**About this exercise:** Count each line below that has the word "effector" in it, and give only the total.

----- Extracted data

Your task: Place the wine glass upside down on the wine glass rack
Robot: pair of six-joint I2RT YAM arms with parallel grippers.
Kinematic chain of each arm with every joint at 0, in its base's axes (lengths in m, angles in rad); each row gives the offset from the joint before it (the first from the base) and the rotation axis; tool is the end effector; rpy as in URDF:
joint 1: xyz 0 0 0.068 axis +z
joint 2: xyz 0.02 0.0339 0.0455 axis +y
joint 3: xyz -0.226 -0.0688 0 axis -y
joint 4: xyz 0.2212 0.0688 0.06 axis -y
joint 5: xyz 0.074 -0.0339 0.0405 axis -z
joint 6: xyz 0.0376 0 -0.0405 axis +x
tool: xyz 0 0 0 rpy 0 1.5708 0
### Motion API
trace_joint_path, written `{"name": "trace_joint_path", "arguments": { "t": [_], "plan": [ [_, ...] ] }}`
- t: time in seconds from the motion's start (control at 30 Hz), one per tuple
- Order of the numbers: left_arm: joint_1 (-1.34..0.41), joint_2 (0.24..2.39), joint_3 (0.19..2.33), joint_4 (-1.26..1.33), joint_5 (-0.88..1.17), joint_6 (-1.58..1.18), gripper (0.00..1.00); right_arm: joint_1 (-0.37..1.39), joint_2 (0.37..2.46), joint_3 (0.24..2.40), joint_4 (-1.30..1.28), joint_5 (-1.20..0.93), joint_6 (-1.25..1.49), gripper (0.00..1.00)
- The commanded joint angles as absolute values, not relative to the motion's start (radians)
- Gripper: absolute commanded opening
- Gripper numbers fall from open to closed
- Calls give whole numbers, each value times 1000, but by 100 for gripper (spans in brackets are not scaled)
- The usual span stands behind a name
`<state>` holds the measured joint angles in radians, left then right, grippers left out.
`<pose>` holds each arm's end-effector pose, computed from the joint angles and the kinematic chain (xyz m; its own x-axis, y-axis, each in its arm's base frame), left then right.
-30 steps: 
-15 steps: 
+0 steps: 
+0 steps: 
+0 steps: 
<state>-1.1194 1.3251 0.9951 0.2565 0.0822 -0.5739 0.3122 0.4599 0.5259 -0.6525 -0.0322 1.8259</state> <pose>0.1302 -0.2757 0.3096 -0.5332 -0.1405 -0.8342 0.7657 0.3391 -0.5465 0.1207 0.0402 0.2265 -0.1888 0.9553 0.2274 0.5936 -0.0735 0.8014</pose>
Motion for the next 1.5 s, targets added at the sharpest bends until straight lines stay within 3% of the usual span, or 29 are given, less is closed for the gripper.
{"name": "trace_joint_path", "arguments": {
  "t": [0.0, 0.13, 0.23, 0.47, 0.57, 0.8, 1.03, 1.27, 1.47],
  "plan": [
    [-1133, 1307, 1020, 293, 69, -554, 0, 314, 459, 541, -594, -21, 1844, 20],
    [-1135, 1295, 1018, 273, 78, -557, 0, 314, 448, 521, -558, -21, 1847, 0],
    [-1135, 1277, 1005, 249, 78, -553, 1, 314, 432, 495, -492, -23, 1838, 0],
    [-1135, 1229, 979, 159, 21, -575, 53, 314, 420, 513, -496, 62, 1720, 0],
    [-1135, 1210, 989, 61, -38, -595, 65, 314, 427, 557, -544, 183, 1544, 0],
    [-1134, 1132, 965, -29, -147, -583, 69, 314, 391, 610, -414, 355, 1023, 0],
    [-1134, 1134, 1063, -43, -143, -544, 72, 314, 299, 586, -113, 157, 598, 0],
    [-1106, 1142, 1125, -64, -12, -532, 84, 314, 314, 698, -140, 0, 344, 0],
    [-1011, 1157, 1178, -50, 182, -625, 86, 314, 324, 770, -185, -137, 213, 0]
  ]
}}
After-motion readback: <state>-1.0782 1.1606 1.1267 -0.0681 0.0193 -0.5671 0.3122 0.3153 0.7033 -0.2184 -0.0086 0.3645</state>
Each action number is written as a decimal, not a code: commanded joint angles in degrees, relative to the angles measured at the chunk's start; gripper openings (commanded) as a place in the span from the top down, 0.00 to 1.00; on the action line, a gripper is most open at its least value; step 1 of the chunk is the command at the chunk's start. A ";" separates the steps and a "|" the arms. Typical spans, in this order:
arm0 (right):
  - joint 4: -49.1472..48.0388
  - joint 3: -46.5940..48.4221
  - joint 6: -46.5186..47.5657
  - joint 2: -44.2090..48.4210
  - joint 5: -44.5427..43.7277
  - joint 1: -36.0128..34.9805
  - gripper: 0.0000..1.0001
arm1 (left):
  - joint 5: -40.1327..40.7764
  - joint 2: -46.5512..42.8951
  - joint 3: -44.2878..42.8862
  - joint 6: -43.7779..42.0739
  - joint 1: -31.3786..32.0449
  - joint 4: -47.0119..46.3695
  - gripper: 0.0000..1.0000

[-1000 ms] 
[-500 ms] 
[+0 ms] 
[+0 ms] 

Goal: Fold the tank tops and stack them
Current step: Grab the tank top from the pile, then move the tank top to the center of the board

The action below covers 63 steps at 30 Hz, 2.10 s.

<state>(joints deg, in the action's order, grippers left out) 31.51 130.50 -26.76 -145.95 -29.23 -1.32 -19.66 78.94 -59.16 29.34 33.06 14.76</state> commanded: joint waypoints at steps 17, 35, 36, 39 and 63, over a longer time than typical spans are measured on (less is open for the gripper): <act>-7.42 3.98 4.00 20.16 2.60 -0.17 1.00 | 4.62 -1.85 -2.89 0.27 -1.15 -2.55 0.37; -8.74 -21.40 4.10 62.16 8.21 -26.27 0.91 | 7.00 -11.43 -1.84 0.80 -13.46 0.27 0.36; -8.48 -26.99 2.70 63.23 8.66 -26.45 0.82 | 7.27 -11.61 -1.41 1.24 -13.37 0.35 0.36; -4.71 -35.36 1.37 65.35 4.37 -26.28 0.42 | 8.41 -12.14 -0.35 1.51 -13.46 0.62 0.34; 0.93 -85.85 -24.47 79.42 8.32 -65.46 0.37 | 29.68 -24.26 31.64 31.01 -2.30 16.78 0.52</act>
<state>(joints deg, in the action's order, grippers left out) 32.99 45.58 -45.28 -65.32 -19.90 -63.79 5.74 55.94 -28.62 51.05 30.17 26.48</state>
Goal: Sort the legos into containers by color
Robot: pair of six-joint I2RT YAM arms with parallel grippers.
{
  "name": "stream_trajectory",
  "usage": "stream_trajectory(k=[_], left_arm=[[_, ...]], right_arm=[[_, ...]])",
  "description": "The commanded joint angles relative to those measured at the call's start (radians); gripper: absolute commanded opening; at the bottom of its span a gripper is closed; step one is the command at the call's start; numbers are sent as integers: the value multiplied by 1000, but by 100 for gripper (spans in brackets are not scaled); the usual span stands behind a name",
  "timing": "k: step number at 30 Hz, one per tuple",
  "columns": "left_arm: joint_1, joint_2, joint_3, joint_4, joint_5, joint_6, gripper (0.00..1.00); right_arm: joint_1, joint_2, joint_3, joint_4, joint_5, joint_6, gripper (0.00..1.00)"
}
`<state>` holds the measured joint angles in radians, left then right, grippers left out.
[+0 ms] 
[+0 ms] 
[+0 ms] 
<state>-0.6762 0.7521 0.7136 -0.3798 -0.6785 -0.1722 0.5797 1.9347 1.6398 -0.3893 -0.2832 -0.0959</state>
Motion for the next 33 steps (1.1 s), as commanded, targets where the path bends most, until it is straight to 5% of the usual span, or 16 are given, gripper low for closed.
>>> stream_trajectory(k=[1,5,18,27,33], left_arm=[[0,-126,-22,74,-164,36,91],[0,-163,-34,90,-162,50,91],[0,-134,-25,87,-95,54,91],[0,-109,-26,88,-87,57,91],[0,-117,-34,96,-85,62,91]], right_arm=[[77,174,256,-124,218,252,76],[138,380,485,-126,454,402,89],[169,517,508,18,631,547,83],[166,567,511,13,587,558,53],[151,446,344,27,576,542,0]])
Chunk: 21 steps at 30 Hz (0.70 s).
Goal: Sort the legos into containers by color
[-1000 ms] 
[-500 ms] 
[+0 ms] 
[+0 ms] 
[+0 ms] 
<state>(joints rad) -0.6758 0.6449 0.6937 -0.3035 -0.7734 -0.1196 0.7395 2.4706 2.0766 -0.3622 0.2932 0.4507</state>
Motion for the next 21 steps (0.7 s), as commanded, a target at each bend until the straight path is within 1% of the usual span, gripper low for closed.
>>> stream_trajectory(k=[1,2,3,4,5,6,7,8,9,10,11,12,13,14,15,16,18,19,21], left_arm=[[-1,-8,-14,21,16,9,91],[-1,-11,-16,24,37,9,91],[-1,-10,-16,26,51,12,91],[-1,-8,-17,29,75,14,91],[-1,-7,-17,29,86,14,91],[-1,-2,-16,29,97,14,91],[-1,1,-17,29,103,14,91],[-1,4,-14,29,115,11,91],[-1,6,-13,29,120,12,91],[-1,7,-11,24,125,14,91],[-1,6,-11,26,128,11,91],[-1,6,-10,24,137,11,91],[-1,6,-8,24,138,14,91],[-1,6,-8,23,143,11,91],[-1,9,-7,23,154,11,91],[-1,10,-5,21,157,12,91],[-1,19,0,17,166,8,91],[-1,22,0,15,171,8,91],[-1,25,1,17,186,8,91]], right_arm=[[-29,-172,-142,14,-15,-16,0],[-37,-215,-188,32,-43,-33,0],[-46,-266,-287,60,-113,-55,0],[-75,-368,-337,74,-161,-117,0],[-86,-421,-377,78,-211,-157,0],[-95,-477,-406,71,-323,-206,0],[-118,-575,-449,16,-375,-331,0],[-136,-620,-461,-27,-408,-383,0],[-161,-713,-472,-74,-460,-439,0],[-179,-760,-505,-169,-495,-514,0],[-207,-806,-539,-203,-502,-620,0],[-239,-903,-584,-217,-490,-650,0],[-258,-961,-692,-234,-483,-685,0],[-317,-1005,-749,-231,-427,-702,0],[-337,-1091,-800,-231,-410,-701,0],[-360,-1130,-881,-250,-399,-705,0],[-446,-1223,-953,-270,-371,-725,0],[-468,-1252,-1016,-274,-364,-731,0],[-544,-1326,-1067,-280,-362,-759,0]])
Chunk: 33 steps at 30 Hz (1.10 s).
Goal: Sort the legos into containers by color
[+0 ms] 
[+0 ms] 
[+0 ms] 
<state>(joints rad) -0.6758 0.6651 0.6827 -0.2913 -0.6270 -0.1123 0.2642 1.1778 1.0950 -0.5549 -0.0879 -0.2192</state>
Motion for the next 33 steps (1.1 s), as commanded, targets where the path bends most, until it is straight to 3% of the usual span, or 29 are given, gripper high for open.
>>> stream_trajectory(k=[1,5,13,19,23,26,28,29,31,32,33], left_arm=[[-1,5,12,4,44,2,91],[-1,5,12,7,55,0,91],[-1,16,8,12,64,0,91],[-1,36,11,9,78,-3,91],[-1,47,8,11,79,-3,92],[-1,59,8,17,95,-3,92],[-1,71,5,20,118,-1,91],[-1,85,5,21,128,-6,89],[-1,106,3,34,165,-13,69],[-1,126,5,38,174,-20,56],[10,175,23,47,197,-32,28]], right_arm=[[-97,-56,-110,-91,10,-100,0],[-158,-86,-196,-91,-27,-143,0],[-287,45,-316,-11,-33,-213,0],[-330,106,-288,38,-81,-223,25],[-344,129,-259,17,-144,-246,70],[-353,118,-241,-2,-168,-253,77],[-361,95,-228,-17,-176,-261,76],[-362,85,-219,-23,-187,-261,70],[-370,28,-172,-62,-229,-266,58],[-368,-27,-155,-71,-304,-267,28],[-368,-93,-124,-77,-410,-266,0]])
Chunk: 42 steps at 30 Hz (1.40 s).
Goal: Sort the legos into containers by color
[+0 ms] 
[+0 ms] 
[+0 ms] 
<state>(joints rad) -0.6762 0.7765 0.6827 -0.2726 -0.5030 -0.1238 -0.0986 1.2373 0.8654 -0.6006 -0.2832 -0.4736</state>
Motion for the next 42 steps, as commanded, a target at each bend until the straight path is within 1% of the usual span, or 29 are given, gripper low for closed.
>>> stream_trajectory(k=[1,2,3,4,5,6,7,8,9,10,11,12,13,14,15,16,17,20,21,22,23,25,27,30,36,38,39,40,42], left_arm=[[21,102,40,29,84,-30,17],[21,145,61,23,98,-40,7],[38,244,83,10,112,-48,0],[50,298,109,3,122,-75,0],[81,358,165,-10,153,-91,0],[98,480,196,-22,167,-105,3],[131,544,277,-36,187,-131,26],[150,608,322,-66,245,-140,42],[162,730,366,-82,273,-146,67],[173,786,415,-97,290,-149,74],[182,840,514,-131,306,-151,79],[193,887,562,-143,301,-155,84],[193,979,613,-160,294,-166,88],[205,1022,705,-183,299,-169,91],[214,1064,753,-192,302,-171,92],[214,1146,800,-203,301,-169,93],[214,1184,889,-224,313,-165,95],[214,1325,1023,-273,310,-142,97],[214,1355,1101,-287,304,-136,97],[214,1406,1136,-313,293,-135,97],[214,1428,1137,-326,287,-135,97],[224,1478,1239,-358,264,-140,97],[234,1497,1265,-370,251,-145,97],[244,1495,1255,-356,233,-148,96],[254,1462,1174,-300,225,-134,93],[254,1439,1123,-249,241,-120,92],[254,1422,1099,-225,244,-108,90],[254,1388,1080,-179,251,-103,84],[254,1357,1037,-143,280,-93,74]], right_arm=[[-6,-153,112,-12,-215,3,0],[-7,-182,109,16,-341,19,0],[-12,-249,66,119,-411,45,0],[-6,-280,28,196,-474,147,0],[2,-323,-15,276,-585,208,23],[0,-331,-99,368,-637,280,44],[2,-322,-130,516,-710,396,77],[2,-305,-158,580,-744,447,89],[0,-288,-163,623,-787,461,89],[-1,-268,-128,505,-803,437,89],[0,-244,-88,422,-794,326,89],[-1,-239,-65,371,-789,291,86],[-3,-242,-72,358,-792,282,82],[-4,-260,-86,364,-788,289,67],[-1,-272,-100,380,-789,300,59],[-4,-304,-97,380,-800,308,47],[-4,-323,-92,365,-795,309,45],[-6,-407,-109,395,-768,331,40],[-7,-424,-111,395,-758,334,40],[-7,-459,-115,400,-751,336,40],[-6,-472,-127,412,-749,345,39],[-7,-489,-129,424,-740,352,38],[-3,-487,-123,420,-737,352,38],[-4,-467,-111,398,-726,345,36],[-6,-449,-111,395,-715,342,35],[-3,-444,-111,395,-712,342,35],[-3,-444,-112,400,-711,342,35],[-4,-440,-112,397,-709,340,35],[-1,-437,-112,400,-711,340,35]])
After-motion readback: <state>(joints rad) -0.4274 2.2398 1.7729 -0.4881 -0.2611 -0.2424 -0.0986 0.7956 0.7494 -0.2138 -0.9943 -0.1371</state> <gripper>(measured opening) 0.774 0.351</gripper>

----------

**Answer to the exercise:** 2